Brief:
Go through the records below and return each line that has "rendered" in it.
________________________________________
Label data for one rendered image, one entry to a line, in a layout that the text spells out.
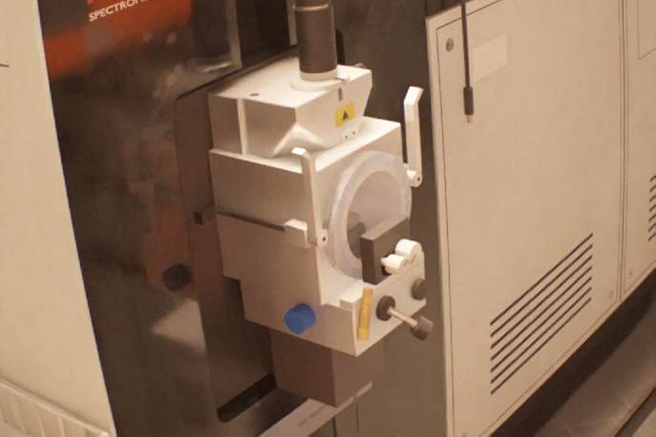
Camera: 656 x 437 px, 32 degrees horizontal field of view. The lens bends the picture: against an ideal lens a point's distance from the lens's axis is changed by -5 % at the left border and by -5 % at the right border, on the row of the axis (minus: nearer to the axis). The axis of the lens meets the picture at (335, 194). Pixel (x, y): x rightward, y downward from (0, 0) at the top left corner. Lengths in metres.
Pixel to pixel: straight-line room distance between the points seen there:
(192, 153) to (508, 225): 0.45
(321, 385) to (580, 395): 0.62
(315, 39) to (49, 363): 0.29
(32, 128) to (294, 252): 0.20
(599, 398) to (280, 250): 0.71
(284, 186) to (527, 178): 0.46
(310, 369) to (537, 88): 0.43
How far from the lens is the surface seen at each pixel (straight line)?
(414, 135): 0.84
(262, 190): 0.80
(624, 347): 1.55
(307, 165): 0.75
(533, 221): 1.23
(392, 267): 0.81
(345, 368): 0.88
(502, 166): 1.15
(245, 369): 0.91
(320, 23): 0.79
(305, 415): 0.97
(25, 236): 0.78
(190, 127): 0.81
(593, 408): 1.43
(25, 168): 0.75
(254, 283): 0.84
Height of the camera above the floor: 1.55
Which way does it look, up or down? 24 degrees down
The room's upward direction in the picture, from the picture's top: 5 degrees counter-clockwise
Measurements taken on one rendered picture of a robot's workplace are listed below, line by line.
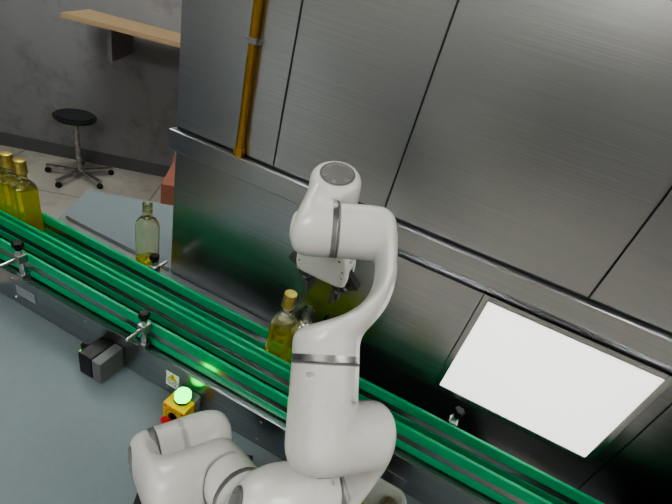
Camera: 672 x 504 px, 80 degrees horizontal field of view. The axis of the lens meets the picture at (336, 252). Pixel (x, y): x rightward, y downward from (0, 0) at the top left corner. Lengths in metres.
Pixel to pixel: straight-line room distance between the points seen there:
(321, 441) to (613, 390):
________________________________________
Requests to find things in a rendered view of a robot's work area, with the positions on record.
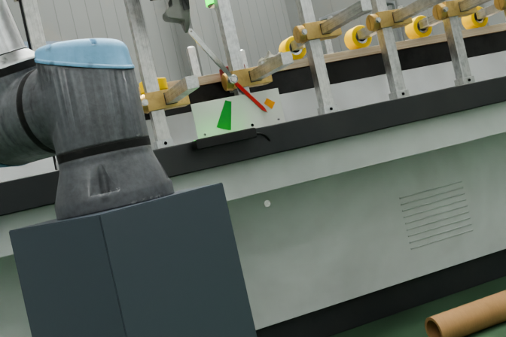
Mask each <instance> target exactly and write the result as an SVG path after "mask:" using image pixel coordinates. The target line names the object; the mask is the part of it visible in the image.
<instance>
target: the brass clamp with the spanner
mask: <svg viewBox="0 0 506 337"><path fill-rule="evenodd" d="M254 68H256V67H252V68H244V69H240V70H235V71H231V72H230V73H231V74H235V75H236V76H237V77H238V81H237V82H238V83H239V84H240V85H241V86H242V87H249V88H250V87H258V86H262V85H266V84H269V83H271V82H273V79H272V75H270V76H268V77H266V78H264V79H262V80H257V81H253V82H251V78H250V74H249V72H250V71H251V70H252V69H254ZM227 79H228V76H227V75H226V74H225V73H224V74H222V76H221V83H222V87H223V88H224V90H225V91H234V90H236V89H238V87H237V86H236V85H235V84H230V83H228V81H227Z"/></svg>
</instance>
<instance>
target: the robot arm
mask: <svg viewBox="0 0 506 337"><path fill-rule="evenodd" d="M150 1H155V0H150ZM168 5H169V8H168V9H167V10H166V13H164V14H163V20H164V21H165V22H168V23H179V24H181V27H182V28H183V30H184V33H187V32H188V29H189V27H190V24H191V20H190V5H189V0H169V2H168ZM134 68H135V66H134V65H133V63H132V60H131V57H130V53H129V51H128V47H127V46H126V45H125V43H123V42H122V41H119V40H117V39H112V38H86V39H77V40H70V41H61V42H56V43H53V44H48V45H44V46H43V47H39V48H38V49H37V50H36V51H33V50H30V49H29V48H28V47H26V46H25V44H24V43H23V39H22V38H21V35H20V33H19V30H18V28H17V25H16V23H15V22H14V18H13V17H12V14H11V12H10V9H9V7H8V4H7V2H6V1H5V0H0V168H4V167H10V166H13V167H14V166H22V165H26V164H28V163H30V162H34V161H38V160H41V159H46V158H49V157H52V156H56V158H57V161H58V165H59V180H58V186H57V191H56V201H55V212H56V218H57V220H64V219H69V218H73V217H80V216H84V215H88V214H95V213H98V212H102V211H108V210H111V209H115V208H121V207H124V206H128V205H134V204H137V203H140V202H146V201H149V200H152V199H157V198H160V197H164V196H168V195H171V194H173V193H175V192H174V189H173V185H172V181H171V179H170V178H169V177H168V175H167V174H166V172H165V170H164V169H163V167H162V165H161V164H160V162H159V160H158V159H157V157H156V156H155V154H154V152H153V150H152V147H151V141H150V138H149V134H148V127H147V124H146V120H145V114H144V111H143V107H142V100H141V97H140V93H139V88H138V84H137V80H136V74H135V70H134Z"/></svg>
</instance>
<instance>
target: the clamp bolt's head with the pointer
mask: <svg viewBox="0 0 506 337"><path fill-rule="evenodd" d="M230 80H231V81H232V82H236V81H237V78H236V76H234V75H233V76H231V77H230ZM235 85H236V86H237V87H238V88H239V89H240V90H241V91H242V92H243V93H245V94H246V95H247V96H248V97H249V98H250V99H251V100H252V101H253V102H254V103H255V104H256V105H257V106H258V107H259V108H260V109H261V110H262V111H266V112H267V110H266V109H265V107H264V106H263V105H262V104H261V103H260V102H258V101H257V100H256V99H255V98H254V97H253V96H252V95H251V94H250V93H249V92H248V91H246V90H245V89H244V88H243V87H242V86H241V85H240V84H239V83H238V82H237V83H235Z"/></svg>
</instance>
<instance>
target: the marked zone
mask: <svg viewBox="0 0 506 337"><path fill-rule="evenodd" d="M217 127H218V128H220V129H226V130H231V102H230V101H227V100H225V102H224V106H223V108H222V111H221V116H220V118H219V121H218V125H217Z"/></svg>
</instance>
________________________________________
Written response:
Label data for one rendered image, one entry to a line, in a layout that the text spells out.
Measurements taken on one rendered picture of a robot's workplace are listed below, line by line.
Requests to find things in a rendered view of a robot's work area, with the positions on record.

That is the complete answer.